WOMEN who work part-time are urgently needed to take part in an annual survey on female experience of the workplace.

The Women’s Sat Nav to Success Research Survey needs to hear from more part-time staff by midnight on Sunday.

The survey, led by Dorset-based Diana Parkes, reports on what matters most to women’s career progression and where organisations need to focus in order to achieve the most rapid positive change.

Diana Parkes said: “We’re now in the fourth year of our annual research and we have had a fantastic response across the UK. However, participation this year has been dominated by full-time employees and, given the concerning insights we’ve gained about part-time employees being very significantly under-valued, despite having a similar academic achievement profile to their full-time peers we want to redress this imbalance.

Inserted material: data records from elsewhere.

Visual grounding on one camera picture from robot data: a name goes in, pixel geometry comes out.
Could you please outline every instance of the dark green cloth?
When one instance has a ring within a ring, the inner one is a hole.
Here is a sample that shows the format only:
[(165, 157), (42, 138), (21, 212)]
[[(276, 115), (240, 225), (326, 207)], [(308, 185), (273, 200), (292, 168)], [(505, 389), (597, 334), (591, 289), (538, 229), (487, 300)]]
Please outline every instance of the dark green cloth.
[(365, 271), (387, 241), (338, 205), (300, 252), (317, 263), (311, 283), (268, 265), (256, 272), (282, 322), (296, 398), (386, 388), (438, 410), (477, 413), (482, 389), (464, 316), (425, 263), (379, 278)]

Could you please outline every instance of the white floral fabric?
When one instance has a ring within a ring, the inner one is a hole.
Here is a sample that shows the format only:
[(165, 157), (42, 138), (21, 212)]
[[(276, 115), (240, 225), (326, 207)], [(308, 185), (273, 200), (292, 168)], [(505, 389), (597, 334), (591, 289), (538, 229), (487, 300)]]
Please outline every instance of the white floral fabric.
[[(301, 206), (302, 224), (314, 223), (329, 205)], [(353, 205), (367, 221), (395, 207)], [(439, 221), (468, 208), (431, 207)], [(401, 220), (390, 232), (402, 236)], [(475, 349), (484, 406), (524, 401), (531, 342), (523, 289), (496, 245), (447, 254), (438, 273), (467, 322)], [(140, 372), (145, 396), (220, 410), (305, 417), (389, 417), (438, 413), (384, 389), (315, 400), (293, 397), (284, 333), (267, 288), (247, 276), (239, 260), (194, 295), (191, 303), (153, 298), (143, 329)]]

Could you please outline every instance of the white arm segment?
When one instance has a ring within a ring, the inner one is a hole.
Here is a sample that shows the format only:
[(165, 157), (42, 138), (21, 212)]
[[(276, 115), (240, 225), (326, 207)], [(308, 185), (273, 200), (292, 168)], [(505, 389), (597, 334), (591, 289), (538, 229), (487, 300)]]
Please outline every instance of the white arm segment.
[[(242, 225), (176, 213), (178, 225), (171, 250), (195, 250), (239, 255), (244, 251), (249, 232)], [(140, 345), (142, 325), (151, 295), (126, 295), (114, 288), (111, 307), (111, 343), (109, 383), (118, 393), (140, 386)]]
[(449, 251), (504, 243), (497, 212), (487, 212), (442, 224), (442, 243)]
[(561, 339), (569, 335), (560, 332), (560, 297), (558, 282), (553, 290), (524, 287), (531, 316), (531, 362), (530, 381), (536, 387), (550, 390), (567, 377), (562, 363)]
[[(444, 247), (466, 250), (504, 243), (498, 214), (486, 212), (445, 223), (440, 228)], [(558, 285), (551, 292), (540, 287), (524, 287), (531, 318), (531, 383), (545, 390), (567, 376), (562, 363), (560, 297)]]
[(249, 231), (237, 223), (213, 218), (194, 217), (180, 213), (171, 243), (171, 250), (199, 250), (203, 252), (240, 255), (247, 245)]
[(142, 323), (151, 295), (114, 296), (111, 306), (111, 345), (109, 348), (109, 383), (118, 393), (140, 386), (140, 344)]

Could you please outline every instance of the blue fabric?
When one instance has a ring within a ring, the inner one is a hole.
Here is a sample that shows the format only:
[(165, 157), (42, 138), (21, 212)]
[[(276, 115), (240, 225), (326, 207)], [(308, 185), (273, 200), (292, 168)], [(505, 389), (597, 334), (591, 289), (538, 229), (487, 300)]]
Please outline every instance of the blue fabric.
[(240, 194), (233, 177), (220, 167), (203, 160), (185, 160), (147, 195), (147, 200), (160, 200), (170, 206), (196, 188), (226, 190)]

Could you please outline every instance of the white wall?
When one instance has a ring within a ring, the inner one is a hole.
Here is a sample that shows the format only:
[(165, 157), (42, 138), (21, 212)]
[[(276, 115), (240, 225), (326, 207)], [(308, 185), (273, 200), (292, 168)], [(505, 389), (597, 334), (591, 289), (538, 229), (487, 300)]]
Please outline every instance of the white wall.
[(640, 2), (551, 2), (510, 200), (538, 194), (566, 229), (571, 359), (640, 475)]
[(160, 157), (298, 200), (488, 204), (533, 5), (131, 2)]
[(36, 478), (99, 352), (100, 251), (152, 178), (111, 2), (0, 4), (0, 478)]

“This undervaluing that we have quantified in previous years has a major negative impact on individuals and clear negative consequences for employers’ performance.

“We also see that this is a huge opportunity for organisations to gain strength for a rapid and robust recovery from the pandemic if they can understand their talent blindspot and address it.”

Research shows women generally experience a 22.2 per cent “contribution to value gap”– the difference between the percentage who consistently contribute at work and the percentage who consistently report having their contributions valued. But for part-time workers, the gap is 40 per cent.

“We are all familiar with the impact of enthusiastically trying to put a point forward but being over-looked, and when this is the ongoing norm the consequences are easy to envisage,” the author said.

“So we need to hear from part-time employees – 10 minutes taking the survey to help us measure the opportunity their employers are missing and to help them have a more fulfilling work-life.”

The survey is designed to also benefit participants, so it functions as a free-to-download development tool. More than 41 per cent of this year participants have already used it to identify immediate actions to improve work-life fulfilment.